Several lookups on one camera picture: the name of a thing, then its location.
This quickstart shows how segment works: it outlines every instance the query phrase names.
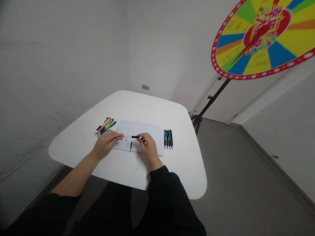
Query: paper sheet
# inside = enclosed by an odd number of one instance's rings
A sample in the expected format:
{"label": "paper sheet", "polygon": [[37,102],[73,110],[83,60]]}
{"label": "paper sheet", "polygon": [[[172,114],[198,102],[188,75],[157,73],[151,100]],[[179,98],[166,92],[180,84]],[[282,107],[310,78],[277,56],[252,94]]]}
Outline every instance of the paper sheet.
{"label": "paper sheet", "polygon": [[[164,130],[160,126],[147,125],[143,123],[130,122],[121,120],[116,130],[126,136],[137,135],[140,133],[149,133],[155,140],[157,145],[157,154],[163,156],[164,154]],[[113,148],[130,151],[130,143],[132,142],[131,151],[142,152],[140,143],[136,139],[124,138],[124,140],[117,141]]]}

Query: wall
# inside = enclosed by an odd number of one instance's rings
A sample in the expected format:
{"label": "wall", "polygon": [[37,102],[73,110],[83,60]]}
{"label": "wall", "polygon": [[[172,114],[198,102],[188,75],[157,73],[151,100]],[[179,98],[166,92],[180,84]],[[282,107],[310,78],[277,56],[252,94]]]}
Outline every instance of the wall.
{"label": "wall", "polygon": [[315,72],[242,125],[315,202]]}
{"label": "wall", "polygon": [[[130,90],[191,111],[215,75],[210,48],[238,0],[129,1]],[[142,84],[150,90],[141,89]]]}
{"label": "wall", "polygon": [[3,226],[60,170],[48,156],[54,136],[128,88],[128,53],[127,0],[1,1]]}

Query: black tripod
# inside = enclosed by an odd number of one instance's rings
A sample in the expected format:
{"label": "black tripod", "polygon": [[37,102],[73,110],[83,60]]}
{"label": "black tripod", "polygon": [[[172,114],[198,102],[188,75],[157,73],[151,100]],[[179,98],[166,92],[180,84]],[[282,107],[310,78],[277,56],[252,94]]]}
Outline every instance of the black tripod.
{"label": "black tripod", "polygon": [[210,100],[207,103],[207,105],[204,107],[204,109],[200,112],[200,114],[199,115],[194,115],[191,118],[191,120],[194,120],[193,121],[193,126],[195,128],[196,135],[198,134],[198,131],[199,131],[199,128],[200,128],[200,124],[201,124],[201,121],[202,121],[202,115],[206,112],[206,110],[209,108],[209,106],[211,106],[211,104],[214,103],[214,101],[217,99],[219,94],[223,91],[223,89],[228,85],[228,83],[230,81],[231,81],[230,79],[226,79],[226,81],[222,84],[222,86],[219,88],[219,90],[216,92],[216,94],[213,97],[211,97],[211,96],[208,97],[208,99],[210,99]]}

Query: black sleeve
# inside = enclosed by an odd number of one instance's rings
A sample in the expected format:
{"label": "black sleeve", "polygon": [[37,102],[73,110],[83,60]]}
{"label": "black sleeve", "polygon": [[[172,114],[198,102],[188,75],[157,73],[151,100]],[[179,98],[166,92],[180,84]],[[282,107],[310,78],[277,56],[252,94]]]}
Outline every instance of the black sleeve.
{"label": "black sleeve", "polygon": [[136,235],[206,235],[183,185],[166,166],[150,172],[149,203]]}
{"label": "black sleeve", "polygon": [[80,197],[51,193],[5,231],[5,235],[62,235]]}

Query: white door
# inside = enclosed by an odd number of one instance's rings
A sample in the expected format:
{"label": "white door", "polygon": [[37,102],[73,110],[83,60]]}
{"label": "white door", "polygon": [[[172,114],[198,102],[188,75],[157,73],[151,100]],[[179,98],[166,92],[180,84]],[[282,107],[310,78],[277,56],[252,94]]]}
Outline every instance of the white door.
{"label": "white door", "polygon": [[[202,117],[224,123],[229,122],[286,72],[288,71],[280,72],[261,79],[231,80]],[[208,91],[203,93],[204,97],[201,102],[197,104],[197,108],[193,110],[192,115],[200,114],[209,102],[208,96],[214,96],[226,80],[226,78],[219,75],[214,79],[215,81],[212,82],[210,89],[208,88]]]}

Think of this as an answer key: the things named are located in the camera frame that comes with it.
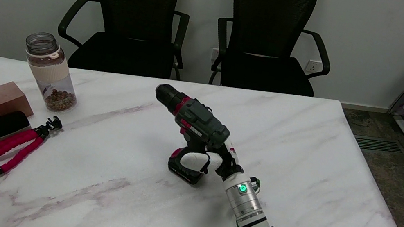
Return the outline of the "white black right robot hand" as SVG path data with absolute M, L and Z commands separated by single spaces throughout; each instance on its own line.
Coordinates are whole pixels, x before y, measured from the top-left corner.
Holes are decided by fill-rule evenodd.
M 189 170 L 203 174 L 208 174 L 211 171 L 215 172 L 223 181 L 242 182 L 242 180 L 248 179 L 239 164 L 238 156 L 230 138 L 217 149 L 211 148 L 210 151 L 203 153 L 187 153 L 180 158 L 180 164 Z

◆ ◆ ◆ ◆ ◆

ASSIGNED TASK: Every entry above is to be set down exactly; the pictures are to be left out.

SOLUTION BELOW:
Several lookups on one camera picture: the name of a thing, then its location.
This quickstart shows how segment works: it outlines every instance the query phrase names.
Query: paper sheet
# inside = enclosed by an odd number of one instance's rings
A sample in the expected format:
{"label": "paper sheet", "polygon": [[37,102],[73,110],[83,60]]}
{"label": "paper sheet", "polygon": [[[172,114],[198,102],[188,75],[157,73],[151,100]],[[179,98],[166,92],[180,84]],[[282,107],[310,78],[277,56],[252,94]]]}
Outline every instance of the paper sheet.
{"label": "paper sheet", "polygon": [[[164,130],[160,126],[147,125],[143,123],[130,122],[121,120],[116,130],[126,136],[137,135],[140,133],[149,133],[155,140],[157,145],[157,154],[163,156],[164,154]],[[113,148],[130,151],[130,143],[132,142],[131,151],[142,152],[140,143],[136,139],[124,138],[124,140],[117,141]]]}

Query: wall
# inside = enclosed by an odd number of one instance's rings
A sample in the expected format:
{"label": "wall", "polygon": [[37,102],[73,110],[83,60]]}
{"label": "wall", "polygon": [[[172,114],[198,102],[188,75],[157,73],[151,100]],[[179,98],[166,92],[180,84]],[[282,107],[310,78],[277,56],[252,94]]]}
Outline every instance of the wall.
{"label": "wall", "polygon": [[315,72],[242,125],[315,202]]}
{"label": "wall", "polygon": [[[130,90],[191,111],[215,75],[210,48],[238,0],[129,1]],[[142,84],[150,90],[141,89]]]}
{"label": "wall", "polygon": [[3,226],[60,170],[48,156],[54,136],[128,88],[128,53],[127,0],[1,1]]}

Query: black tripod
# inside = enclosed by an odd number of one instance's rings
A sample in the expected format:
{"label": "black tripod", "polygon": [[37,102],[73,110],[83,60]]}
{"label": "black tripod", "polygon": [[[172,114],[198,102],[188,75],[157,73],[151,100]],[[179,98],[166,92],[180,84]],[[282,107],[310,78],[277,56],[252,94]]]}
Outline every instance of the black tripod.
{"label": "black tripod", "polygon": [[210,100],[207,103],[207,105],[204,107],[204,109],[200,112],[200,114],[199,115],[194,115],[191,118],[191,120],[194,120],[193,121],[193,126],[195,128],[196,135],[198,134],[198,131],[199,131],[199,128],[200,128],[200,124],[201,124],[201,121],[202,121],[202,115],[206,112],[206,110],[209,108],[209,106],[211,106],[211,104],[214,103],[214,101],[217,99],[219,94],[223,91],[223,89],[228,85],[228,83],[230,81],[231,81],[230,79],[226,79],[226,81],[222,84],[222,86],[219,88],[219,90],[216,92],[216,94],[213,97],[211,97],[211,96],[208,97],[208,99],[210,99]]}

Query: black sleeve
# inside = enclosed by an odd number of one instance's rings
A sample in the expected format:
{"label": "black sleeve", "polygon": [[37,102],[73,110],[83,60]]}
{"label": "black sleeve", "polygon": [[[172,114],[198,102],[188,75],[157,73],[151,100]],[[179,98],[166,92],[180,84]],[[282,107],[310,78],[277,56],[252,94]]]}
Outline every instance of the black sleeve.
{"label": "black sleeve", "polygon": [[136,235],[206,235],[183,185],[166,166],[150,172],[149,203]]}
{"label": "black sleeve", "polygon": [[80,197],[51,193],[5,231],[5,235],[62,235]]}

Query: white door
# inside = enclosed by an odd number of one instance's rings
A sample in the expected format:
{"label": "white door", "polygon": [[37,102],[73,110],[83,60]]}
{"label": "white door", "polygon": [[[172,114],[198,102],[188,75],[157,73],[151,100]],[[179,98],[166,92],[180,84]],[[282,107],[310,78],[277,56],[252,94]]]}
Outline every instance of the white door.
{"label": "white door", "polygon": [[[202,117],[224,123],[229,122],[286,72],[288,71],[280,72],[261,79],[231,80]],[[208,91],[203,93],[204,97],[201,102],[197,104],[197,108],[193,110],[192,115],[200,114],[209,102],[208,96],[214,96],[226,80],[226,78],[219,75],[214,79],[215,81],[212,82],[210,89],[208,88]]]}

Think of this as an answer key: the things named are located in the camera frame that comes with it.
Return the outline of the "white black right robot hand" as SVG path data with absolute M, L and Z commands separated by single spaces throughout; each instance on its own line.
Coordinates are whole pixels, x before y, measured from the top-left corner.
Holes are decided by fill-rule evenodd.
M 189 170 L 203 174 L 208 174 L 211 171 L 215 172 L 223 181 L 242 182 L 242 180 L 248 179 L 239 164 L 238 156 L 230 138 L 217 149 L 211 148 L 210 151 L 203 153 L 187 153 L 180 158 L 180 164 Z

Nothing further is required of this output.